INFORMATION SUPPLIED:
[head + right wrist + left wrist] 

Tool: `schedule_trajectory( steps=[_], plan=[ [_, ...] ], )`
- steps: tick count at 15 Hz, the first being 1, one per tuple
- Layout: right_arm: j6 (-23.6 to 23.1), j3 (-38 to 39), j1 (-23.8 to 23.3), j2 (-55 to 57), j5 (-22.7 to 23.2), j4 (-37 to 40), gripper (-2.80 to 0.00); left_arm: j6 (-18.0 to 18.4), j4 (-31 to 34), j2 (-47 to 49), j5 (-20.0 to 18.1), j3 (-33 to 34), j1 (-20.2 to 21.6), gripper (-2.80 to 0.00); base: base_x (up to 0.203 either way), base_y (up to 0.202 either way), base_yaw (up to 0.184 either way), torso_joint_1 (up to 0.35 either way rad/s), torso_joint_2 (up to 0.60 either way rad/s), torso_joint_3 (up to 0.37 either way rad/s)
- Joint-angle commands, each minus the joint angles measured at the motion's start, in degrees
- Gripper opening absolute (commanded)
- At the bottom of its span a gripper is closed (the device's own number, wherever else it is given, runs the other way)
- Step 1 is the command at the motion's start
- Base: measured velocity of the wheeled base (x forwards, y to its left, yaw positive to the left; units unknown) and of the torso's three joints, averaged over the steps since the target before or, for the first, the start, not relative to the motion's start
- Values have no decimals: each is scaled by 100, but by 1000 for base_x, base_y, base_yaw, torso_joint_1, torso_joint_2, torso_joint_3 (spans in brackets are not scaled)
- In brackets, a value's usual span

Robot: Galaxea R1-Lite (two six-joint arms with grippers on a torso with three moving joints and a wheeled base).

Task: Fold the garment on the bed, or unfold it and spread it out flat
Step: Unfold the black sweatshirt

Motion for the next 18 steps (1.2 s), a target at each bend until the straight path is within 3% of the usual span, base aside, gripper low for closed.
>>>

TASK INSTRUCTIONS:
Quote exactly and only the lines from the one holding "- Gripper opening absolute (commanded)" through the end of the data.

SOLUTION TO THE EXERCISE:
- Gripper opening absolute (commanded)
- At the bottom of its span a gripper is closed (the device's own number, wherever else it is given, runs the other way)
- Step 1 is the command at the motion's start
- Base: measured velocity of the wheeled base (x forwards, y to its left, yaw positive to the left; units unknown) and of the torso's three joints, averaged over the steps since the target before or, for the first, the start, not relative to the motion's start
- Values have no decimals: each is scaled by 100, but by 1000 for base_x, base_y, base_yaw, torso_joint_1, torso_joint_2, torso_joint_3 (spans in brackets are not scaled)
- In brackets, a value's usual span

Robot: Galaxea R1-Lite (two six-joint arms with grippers on a torso with three moving joints and a wheeled base).

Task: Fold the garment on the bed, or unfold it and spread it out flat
Step: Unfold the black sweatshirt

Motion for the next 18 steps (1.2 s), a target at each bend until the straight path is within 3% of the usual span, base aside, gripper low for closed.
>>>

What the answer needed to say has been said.